3.) Have you printed any of these, and how do they compare to prints from digital cameras in your experience?

I would do some tests at different apertures with a reference slide to figure out which has the best performance. Not sure you need the depth of field you get at f11 and there’s a chance you might be introducing diffraction.

Focus wise I would be using liveview, punched into 100% to focus on the grain.

Apart from those little notes it sounds like you’ve got the right idea. Shooting positive slides I don’t worry too much about trying to colour correct anything or bracket exposures. There’s much less to worry about compared to negs.

Here’s a writeup I did on this in these forums last year. If you’re just digitizing 35mm, the 40mm Nikkor with ES-1 will work well. RawTherapee is excellent, and use your base ISO (100 for the D7200?).

Clean your slides well! You can use a good bulb blower for loose dust, but to remove those hundreds of tiny specs of embedded dirt, use 3M Magic Tape. That will take 15-20 seconds per slide and will save you a lot of headache later on.
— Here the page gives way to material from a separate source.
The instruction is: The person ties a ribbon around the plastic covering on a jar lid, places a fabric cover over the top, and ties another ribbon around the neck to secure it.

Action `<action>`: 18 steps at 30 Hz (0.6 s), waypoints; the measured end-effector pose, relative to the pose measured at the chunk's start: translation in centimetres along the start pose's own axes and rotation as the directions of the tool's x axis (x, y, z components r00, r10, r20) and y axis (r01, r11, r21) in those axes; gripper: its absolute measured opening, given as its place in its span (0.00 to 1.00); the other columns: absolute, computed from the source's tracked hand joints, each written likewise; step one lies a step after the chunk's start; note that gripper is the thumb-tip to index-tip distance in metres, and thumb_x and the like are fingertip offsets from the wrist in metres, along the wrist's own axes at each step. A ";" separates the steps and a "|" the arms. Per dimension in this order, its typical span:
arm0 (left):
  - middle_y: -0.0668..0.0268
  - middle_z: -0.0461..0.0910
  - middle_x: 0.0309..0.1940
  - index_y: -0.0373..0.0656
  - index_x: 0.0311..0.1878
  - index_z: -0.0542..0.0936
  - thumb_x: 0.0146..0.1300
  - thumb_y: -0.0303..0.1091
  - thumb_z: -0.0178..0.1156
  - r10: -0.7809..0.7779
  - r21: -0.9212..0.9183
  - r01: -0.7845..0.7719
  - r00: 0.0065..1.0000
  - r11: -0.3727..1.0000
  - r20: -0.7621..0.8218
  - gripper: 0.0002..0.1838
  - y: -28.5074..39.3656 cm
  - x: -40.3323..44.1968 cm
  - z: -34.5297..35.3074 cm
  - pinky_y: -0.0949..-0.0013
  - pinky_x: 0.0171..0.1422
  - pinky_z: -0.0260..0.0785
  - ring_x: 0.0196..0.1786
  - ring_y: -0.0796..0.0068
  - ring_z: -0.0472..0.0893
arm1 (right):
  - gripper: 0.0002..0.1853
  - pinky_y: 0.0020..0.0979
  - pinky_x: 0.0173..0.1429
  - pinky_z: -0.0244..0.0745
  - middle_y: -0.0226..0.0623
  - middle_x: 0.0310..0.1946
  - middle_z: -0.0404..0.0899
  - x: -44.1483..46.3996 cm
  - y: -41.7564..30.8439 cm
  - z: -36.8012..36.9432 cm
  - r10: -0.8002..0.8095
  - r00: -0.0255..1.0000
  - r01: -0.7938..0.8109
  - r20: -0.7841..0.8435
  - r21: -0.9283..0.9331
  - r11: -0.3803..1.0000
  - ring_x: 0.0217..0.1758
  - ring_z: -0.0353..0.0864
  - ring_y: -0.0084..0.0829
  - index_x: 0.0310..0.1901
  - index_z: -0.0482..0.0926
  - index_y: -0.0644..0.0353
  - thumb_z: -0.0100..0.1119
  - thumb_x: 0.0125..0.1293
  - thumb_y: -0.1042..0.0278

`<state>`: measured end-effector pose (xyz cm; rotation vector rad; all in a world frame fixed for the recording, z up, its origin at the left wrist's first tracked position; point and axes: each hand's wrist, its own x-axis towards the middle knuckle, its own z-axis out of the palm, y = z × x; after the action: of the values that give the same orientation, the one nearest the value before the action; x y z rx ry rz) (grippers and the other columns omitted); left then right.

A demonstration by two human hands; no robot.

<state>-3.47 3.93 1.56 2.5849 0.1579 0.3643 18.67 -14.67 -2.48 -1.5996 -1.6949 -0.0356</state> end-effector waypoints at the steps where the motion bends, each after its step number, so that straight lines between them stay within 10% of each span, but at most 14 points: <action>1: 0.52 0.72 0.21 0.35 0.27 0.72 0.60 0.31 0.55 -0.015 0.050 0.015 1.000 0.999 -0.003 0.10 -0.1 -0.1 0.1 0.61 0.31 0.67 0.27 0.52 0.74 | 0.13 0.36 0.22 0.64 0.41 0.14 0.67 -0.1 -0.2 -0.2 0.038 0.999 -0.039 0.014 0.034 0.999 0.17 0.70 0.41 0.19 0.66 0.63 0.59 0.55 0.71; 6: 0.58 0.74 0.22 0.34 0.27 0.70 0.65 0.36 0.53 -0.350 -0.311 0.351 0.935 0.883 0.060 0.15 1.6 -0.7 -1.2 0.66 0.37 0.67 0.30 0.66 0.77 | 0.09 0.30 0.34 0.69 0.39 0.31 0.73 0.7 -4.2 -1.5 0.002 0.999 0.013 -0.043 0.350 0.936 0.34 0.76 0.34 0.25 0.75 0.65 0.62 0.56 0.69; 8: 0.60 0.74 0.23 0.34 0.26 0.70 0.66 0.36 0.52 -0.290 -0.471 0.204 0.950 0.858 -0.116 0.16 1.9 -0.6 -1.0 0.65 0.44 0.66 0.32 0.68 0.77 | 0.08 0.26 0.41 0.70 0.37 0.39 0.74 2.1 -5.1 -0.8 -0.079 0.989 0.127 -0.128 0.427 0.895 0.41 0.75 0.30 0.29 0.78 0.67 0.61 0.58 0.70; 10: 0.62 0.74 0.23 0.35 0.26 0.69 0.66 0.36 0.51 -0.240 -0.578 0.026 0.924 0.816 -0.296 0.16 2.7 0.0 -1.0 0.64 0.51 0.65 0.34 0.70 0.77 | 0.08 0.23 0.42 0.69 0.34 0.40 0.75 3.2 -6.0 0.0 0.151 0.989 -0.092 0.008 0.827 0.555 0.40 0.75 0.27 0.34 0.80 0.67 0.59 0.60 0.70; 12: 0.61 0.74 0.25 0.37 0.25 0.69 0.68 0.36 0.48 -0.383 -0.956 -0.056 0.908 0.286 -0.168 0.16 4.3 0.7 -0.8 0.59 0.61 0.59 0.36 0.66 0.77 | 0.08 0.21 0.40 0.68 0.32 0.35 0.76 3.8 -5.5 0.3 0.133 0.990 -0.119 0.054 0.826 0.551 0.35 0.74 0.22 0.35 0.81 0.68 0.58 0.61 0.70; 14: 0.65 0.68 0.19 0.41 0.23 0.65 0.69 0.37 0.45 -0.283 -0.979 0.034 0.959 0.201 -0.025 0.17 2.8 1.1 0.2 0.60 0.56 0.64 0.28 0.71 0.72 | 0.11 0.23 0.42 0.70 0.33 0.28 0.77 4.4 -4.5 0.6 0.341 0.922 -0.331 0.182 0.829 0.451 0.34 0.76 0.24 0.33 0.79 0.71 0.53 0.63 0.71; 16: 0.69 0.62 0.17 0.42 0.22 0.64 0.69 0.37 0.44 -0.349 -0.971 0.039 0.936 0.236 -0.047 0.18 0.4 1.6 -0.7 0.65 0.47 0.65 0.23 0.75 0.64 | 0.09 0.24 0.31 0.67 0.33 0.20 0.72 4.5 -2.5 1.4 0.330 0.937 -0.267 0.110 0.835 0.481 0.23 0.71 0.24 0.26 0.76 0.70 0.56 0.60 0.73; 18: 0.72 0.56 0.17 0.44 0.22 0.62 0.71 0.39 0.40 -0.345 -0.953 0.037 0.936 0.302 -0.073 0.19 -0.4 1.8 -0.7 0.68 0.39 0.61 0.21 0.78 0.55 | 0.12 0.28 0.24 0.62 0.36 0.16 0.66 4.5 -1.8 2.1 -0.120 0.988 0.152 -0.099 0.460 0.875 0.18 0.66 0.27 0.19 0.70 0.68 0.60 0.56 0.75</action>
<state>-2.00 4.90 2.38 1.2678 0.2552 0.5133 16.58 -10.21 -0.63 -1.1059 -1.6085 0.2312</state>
I’ve made some refinements since that thread last year. One that’s significant is to do a custom white balance on your light pad. Stop down a couple stops (or shoot auto exposure) and take a white balance reading just the Kaiser light pad. To do this you might need to use the viewfinder instead of live view, but check the camera manual for the procedure.

Another useful tip is to set your multi-select centre button to zoom into 100% magnification, to check your focus. It’s a toggle, so when you press it again it zooms back out to normal view. It’s covered well in this video. https://www.youtube.com/watch?v=cNUH5dCaLMU

Thanks for your replies and the suggestion about the 3M tape. I was wondering how to clean some of these slides. The great majority are sitting in Kodak slide trays with covers in place. It has been years since I have projected any of them. However, the first set I am expermenting with were improperly stored–not covered quite dusty. I blew them off with the rocket-blower, but was wondering how to remove more recalcitrant detritus. I would have never guessed that tape would work–do you think there are any possible issues with contamination/chemical reactions due to the tape ?

I guessed that possibly a drop or two of distilled water applied with a microfiber cloth would work, but maybe solvents of any kind might cause problems. . .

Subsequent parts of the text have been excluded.